5000 B.C.-1700 A.D.: Natural remedies for asthma in Mesoamerica

If you had asthma or asthma-like symptoms and lived in America around 5000 B.C., chances are you'd pray to the various spirits for health and healing just as your ancestors did in Asia.  Although, as time passed, there were a variety of other options that were available for you to try, including an inhaler of sorts.

According to Plinio Prioreschi, in his 1991 book "A History of Medicine," most of what is known about pre-Columbian medicine in America comes from Spanish writers.  The reason for this is many older texts are either too primitive and too vague to provide such knowledge, or they have simply disappeared. Either that, or they were destroyed. (1, page 548)
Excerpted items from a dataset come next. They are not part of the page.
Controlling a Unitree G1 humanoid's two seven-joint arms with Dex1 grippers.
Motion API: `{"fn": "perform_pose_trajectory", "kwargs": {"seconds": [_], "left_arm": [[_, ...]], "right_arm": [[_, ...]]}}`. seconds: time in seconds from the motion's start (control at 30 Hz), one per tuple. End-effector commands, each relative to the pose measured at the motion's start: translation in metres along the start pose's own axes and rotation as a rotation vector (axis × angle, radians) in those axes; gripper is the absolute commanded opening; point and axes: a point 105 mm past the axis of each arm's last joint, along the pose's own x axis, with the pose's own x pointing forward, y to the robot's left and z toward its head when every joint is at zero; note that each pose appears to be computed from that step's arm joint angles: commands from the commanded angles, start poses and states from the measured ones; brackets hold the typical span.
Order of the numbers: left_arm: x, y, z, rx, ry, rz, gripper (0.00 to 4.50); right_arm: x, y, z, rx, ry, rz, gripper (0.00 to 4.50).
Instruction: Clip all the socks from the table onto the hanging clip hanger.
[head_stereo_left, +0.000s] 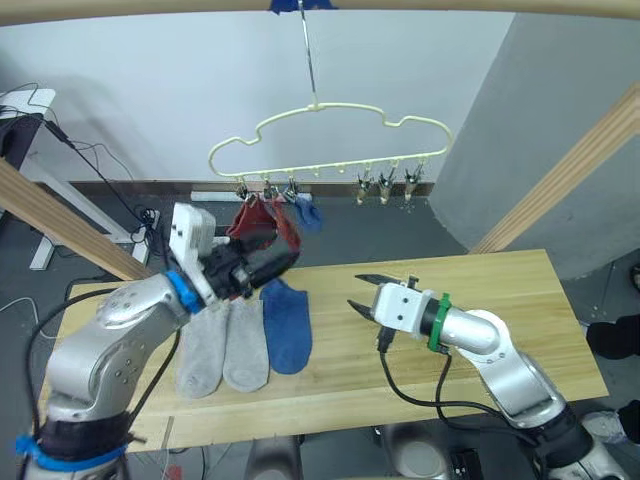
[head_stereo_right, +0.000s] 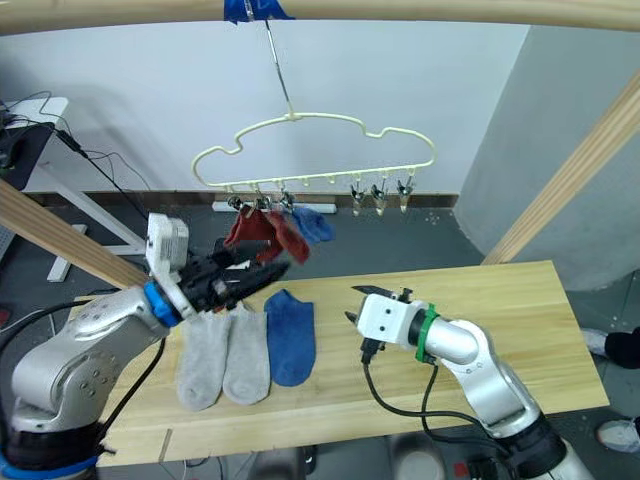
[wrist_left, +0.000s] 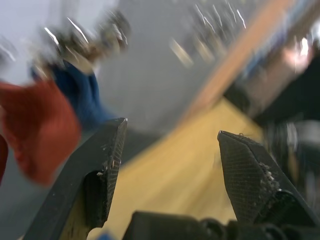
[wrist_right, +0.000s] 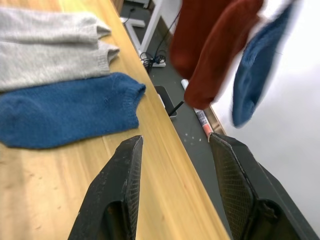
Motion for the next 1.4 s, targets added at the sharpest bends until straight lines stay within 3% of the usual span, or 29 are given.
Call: {"fn": "perform_pose_trajectory", "kwargs": {"seconds": [0.03,0.1,0.33,0.9,1.4], "left_arm": [[-0.009,-0.022,0.017,0.112,-0.049,-0.131,3.22],[-0.012,-0.030,0.022,0.128,-0.060,-0.193,3.22],[-0.018,-0.038,0.025,0.219,-0.019,-0.275,3.22],[-0.002,-0.036,0.040,0.244,-0.094,-0.266,3.22],[0.000,-0.034,0.037,0.253,-0.090,-0.267,3.22]], "right_arm": [[-0.020,-0.048,0.032,0.018,-0.101,-0.231,2.16],[-0.025,-0.062,0.044,0.082,-0.145,-0.316,2.16],[-0.023,-0.075,0.067,0.251,-0.209,-0.336,2.16],[0.006,-0.086,0.065,0.393,-0.164,-0.392,2.16],[0.023,-0.092,0.071,0.414,-0.173,-0.405,2.16]]}}
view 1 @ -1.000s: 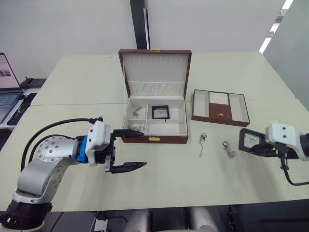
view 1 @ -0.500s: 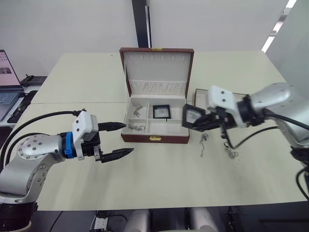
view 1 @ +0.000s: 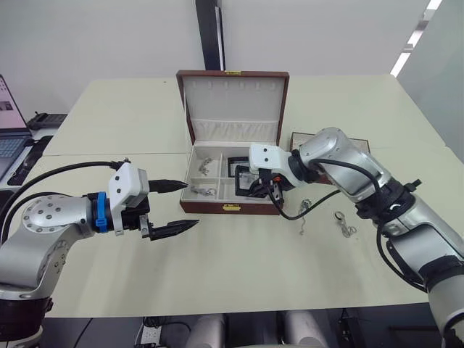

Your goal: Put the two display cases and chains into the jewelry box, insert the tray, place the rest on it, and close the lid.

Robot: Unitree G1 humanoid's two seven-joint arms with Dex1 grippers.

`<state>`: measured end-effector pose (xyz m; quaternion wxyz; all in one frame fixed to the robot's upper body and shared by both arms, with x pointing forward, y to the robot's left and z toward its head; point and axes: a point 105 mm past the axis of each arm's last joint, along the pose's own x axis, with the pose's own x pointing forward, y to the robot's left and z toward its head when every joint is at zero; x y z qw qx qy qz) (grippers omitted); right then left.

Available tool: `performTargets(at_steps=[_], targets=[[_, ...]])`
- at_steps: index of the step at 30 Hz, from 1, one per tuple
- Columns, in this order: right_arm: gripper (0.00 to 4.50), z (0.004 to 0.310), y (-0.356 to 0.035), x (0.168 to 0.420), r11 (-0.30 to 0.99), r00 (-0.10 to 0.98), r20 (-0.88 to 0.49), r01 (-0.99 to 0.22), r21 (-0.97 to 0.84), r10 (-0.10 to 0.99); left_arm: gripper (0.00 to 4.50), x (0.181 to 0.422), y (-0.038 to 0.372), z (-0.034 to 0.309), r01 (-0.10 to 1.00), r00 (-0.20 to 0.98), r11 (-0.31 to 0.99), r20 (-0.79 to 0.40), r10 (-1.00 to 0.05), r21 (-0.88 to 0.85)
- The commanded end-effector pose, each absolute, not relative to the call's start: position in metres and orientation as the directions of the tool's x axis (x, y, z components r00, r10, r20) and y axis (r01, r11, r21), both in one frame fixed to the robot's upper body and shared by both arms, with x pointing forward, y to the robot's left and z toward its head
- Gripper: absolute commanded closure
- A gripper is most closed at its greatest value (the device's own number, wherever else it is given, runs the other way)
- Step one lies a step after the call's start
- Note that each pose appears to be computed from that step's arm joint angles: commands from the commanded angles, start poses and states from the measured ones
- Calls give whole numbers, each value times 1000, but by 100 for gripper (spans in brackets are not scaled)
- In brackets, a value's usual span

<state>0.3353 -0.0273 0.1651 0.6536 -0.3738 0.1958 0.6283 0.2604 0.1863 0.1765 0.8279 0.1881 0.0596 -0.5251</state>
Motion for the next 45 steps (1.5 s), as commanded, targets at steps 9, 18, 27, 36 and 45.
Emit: performTargets(at_steps=[9,18,27,36,45], targets=[[445,173,-23,333,-115,117,-736,-960,-256,667,0,262,192,169,887,444,369,-296,-845,278],[310,181,-23,340,-100,140,-725,-956,-277,674,0,260,186,173,895,417,351,-241,-876,274],[52,211,-23,338,-73,179,-608,-927,-367,773,0,262,186,179,884,442,387,-205,-873,261],[22,239,-78,320,205,401,-349,-853,-481,847,0,272,221,178,775,627,593,-153,-763,220],[22,219,-185,284,571,738,-150,-619,-539,658,0,273,279,148,532,846,817,-94,-525,224]])
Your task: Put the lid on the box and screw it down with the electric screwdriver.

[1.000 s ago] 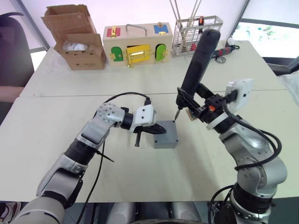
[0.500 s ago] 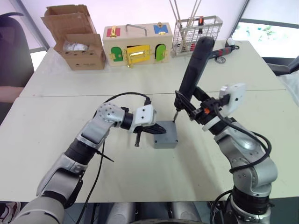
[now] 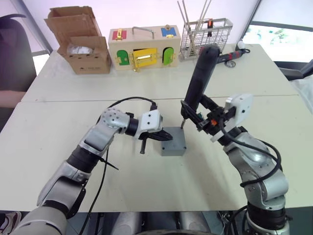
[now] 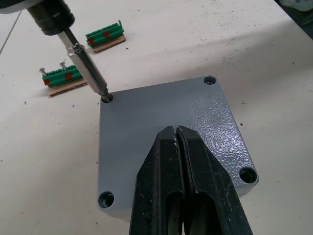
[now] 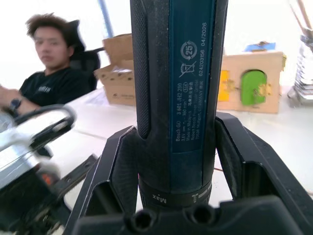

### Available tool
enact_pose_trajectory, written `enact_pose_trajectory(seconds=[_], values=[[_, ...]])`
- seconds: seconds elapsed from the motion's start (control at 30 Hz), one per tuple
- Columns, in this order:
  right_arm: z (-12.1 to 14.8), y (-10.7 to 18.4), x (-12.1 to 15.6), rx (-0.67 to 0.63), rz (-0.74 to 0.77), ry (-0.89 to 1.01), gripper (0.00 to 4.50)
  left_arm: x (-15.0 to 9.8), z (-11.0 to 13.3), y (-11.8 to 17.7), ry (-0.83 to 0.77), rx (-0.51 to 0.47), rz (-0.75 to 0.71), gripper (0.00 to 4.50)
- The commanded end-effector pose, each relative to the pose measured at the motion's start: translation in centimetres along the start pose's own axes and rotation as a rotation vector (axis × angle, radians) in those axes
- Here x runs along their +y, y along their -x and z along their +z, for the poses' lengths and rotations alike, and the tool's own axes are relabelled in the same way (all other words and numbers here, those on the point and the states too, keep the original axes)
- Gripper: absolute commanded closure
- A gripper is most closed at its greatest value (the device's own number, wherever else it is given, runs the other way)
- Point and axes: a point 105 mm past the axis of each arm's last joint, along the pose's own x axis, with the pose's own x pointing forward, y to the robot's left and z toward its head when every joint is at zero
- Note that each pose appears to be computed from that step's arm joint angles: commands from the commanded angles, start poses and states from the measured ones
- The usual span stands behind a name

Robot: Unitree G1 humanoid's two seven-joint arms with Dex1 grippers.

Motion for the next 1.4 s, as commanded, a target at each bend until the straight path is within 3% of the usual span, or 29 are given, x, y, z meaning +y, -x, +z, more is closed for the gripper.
enact_pose_trajectory(seconds=[0.03, 0.3, 0.8, 1.4], values=[[-2.2, 0.3, 0.8, 0.073, 0.031, -0.023, 2.52, -0.1, -0.2, 0.2, 0.000, 0.013, 0.003, 4.50], [-5.6, 0.7, 1.2, 0.198, 0.050, -0.052, 2.52, -0.3, -0.9, -0.4, -0.001, 0.033, -0.002, 4.50], [-8.9, 2.3, 0.2, 0.304, 0.021, -0.109, 2.52, -0.5, -1.5, -0.9, -0.002, 0.040, -0.012, 4.50], [-9.2, 2.4, 0.4, 0.297, 0.019, -0.099, 2.52, -0.7, -1.3, -1.2, -0.001, 0.038, -0.020, 4.50]])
It's a sad truth in world history that often when a new culture takes over many structures and the documents they contain are destroyed.  Prioreschi says that most pre-Columbian medical documents were destroyed by the Spanish because they contained religious components.  Since part of the Spanish mission was to spread Christianity, anything resembling other religious beliefs had to be destroyed.  So it's unfortunate that in the path of this destruction, not even medical knowledge was spared.  
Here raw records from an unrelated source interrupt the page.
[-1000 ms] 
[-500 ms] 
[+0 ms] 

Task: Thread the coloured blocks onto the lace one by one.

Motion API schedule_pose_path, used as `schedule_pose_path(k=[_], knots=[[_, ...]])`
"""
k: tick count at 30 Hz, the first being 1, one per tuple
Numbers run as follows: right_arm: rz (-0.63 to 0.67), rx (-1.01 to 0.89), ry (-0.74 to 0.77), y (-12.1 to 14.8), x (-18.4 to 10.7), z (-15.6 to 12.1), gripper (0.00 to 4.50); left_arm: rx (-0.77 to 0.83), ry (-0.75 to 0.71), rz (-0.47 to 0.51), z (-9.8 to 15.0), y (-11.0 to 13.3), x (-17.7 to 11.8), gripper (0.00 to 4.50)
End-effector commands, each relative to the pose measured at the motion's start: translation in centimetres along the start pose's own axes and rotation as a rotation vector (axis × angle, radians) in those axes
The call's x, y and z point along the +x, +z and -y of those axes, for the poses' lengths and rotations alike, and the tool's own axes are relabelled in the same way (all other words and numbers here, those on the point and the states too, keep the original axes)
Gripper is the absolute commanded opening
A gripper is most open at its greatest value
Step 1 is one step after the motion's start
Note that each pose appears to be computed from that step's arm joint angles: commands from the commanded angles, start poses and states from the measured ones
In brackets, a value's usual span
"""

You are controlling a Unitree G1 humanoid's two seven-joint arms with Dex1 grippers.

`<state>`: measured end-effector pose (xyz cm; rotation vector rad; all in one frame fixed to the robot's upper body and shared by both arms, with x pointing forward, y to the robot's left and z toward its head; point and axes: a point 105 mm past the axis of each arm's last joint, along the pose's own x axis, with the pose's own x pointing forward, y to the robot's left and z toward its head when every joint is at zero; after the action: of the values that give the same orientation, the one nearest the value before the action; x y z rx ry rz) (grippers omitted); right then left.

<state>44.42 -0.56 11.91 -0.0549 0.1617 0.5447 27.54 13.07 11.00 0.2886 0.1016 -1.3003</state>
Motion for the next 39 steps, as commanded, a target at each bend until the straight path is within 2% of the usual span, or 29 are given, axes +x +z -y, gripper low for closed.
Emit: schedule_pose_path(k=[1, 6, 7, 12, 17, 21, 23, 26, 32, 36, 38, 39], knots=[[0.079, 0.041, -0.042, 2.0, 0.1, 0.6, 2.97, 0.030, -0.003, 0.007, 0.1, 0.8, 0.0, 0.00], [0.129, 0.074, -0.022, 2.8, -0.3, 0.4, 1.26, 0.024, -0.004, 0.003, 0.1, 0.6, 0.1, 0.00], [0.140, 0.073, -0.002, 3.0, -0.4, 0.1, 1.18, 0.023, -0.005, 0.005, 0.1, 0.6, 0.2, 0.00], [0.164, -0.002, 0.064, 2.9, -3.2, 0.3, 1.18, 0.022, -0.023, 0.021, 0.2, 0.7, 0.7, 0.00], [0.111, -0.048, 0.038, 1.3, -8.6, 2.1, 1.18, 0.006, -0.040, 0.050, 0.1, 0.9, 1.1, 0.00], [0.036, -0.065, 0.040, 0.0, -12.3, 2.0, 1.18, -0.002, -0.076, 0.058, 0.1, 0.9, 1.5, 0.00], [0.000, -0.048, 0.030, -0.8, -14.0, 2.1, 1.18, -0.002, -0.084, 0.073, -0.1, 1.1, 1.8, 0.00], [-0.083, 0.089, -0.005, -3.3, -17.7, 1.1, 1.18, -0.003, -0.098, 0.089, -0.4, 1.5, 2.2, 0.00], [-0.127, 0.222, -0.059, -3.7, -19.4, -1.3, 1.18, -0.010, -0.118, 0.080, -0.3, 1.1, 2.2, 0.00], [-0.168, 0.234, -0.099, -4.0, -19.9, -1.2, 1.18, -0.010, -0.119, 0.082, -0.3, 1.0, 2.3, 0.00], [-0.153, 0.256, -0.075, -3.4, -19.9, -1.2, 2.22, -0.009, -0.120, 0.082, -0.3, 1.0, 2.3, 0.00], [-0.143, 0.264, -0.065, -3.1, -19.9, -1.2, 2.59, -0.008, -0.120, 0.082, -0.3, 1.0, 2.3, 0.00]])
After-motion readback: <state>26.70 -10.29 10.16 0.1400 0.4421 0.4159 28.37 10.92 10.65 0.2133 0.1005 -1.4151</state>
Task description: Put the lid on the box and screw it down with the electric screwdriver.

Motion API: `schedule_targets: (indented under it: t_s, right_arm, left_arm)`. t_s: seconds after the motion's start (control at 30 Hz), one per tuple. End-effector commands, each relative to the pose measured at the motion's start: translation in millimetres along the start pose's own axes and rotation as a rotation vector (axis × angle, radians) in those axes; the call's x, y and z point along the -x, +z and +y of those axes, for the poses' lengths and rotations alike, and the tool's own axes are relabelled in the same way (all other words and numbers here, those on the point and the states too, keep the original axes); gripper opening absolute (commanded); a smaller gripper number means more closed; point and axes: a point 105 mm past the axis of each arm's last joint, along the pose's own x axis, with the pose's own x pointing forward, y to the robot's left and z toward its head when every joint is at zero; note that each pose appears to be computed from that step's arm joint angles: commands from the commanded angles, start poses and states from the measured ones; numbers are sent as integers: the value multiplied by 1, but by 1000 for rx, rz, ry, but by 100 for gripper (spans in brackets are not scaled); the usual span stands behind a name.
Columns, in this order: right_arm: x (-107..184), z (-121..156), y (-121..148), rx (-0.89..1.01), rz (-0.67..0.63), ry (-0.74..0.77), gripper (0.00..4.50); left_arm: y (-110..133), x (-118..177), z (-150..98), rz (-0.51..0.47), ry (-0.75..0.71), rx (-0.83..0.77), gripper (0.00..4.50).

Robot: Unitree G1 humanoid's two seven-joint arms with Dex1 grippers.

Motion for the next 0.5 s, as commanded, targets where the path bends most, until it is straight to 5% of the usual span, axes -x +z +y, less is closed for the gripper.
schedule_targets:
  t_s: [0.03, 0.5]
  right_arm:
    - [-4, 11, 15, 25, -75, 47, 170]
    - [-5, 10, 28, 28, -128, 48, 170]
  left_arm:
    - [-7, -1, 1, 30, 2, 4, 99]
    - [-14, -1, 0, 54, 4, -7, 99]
Prioreschi says the following of pre-Columbian American medicine:  
"Medical paradigms of the various pre-Hispanic populations of Mesoamerica and Peru are similar: there is a mixture of supernaturalistic and naturalistic medicine common in ancient and primitive cultures, and a knowledge of anatomy limited to experience acquired in the kitchen, in war, and at the sacrificial altar; the knowledge of physiology is practically nonexistent. In ancient Mexico the main organ of the body was believed to be the heart, which was also considered to be the source of feeling and thought.  The importance of the heart in other cultures of pre-Hispanic America is underlined by the widespread practice of human sacrifice performed by ripping the heart from the chest of the victim." (1, page 548)
So there were basically two forms of medicine: (1, page 548)
  1. Supernaturalistic: Health and healing involved incantations, prayers and exorcisms
  2. Naturalistic:  Health and healing involved the use of preparations of the various plants, of which there were over 1500 used for medical purposes (compared to 200 in Europe and 350 in China)
Based on present knowledge, it appears, that unlike other cultures, the Americans made a clear distinction between naturalistic and supernaturalistic medicine.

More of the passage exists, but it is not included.